_WHAT YOU ARE ASKED TO DO_:
Only one span of the listing below is wanted: the lines from the one with "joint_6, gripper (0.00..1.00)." through the one with "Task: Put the", reproduced exactly, both ends kept.

_SUPPLIED RECORDS_:
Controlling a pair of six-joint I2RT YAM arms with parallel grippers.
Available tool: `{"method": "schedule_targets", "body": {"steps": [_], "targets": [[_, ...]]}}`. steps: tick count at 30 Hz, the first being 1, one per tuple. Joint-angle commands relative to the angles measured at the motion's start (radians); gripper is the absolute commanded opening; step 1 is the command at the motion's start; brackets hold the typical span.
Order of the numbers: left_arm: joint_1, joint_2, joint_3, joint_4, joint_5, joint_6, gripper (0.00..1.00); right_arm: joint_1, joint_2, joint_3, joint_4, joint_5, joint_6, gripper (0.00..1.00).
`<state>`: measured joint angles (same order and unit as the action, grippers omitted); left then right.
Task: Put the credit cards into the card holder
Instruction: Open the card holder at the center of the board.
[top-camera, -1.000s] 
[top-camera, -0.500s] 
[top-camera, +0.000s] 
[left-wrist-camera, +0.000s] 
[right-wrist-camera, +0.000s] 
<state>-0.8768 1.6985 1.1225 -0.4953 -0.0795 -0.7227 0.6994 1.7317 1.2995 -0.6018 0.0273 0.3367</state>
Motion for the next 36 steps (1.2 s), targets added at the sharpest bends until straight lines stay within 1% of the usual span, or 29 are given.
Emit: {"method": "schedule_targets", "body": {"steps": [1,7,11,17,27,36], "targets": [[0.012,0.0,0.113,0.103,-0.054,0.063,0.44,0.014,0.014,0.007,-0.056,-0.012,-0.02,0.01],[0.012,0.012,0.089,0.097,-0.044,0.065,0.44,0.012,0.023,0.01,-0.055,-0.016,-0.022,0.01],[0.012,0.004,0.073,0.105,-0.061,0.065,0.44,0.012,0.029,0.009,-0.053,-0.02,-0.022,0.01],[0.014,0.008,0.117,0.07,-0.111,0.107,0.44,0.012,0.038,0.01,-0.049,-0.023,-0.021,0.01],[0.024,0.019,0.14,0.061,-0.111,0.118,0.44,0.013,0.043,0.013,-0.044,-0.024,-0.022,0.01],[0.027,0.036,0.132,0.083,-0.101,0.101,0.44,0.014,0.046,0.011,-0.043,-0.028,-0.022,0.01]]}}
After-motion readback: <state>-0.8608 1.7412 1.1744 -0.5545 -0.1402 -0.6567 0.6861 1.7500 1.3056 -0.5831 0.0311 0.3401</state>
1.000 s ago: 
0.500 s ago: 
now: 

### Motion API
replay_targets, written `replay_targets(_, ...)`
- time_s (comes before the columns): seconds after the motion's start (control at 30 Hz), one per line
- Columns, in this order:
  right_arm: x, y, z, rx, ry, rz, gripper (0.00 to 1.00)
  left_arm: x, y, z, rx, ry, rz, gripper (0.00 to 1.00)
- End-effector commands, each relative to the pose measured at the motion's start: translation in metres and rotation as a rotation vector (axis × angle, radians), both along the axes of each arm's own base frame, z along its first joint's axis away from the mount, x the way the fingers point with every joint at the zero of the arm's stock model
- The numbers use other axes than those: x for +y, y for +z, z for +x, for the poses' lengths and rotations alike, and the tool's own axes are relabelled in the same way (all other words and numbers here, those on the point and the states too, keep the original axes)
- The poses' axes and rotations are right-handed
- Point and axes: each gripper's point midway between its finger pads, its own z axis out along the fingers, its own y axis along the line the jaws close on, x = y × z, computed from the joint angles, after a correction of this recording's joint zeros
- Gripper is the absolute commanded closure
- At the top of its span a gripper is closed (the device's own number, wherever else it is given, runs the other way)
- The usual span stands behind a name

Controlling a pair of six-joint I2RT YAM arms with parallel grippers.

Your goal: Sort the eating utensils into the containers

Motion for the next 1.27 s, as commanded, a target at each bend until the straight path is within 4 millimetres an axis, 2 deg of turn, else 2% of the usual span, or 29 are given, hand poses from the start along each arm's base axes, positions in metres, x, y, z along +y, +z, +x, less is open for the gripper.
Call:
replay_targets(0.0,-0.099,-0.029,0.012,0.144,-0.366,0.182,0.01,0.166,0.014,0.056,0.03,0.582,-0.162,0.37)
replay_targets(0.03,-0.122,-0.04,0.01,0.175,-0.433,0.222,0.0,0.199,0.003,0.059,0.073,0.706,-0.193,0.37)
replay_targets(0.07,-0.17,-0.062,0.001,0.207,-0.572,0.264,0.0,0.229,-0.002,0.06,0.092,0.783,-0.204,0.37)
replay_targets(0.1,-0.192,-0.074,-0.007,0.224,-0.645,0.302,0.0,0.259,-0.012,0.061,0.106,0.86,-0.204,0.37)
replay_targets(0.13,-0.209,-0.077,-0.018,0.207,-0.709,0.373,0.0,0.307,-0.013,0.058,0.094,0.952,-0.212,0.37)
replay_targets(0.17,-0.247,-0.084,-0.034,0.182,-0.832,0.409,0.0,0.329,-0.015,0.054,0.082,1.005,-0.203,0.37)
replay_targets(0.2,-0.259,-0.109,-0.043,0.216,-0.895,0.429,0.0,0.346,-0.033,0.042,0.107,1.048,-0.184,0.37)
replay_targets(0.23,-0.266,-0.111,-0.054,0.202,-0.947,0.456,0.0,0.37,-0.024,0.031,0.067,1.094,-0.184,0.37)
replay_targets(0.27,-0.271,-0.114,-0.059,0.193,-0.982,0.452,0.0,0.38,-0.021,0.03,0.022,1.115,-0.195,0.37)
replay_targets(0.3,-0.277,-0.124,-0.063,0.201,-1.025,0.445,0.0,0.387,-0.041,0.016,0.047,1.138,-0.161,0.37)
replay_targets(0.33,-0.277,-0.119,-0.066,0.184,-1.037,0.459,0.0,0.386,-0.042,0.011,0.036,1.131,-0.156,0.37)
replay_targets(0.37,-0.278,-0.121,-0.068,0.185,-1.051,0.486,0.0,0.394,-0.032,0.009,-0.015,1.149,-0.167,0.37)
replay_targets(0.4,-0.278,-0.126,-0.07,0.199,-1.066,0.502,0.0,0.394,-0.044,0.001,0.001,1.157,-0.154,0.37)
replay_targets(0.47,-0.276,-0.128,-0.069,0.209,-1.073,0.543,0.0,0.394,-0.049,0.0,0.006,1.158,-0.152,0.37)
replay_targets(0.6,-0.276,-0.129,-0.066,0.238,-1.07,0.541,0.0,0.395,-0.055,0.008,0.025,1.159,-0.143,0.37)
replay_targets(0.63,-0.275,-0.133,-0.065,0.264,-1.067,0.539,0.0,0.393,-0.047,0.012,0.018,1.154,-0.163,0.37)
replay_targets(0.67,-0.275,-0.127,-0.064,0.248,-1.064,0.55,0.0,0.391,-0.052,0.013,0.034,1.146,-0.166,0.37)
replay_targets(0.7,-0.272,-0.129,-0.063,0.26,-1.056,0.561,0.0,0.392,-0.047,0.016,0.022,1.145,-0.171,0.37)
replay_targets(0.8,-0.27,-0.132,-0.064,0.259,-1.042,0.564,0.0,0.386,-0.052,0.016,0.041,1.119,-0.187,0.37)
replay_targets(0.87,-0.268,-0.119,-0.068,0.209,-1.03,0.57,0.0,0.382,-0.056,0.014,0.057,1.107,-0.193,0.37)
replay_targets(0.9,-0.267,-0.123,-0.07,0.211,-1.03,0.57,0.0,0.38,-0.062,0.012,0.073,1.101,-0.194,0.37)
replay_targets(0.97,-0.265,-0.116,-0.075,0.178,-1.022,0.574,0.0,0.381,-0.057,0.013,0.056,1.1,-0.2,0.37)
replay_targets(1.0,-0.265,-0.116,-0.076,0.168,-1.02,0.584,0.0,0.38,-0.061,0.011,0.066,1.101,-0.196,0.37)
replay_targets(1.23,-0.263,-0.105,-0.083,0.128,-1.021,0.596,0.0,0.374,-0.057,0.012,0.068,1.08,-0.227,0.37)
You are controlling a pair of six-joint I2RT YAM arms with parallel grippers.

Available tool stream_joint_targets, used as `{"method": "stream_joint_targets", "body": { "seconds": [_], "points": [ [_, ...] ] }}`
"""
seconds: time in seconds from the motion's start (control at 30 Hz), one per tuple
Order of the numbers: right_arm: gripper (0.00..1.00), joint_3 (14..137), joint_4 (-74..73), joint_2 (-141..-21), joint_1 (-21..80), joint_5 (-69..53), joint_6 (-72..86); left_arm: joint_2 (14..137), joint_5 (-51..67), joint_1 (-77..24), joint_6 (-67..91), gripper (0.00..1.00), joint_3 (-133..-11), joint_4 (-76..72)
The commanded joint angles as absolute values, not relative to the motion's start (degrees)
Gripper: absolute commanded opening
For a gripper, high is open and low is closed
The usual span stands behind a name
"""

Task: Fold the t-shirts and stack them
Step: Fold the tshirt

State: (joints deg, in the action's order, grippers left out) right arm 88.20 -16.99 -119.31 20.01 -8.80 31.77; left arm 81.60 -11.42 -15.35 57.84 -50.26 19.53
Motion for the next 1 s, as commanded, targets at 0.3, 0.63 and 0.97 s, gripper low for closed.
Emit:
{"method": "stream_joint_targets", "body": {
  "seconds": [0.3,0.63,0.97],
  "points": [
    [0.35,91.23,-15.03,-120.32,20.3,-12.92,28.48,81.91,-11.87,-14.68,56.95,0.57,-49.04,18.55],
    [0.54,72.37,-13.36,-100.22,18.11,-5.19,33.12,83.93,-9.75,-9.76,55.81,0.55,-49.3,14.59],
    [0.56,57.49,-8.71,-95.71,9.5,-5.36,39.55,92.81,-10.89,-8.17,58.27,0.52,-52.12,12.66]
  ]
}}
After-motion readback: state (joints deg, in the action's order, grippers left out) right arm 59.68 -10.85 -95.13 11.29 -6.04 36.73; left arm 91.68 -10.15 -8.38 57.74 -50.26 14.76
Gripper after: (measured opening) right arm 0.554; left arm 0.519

_WRITTEN RESPONSE_:
Order of the numbers: left_arm: joint_1, joint_2, joint_3, joint_4, joint_5, joint_6, gripper (0.00..1.00); right_arm: joint_1, joint_2, joint_3, joint_4, joint_5, joint_6, gripper (0.00..1.00).
`<state>`: measured joint angles (same order and unit as the action, grippers omitted); left then right.
Task: Put the credit cards into the card holder

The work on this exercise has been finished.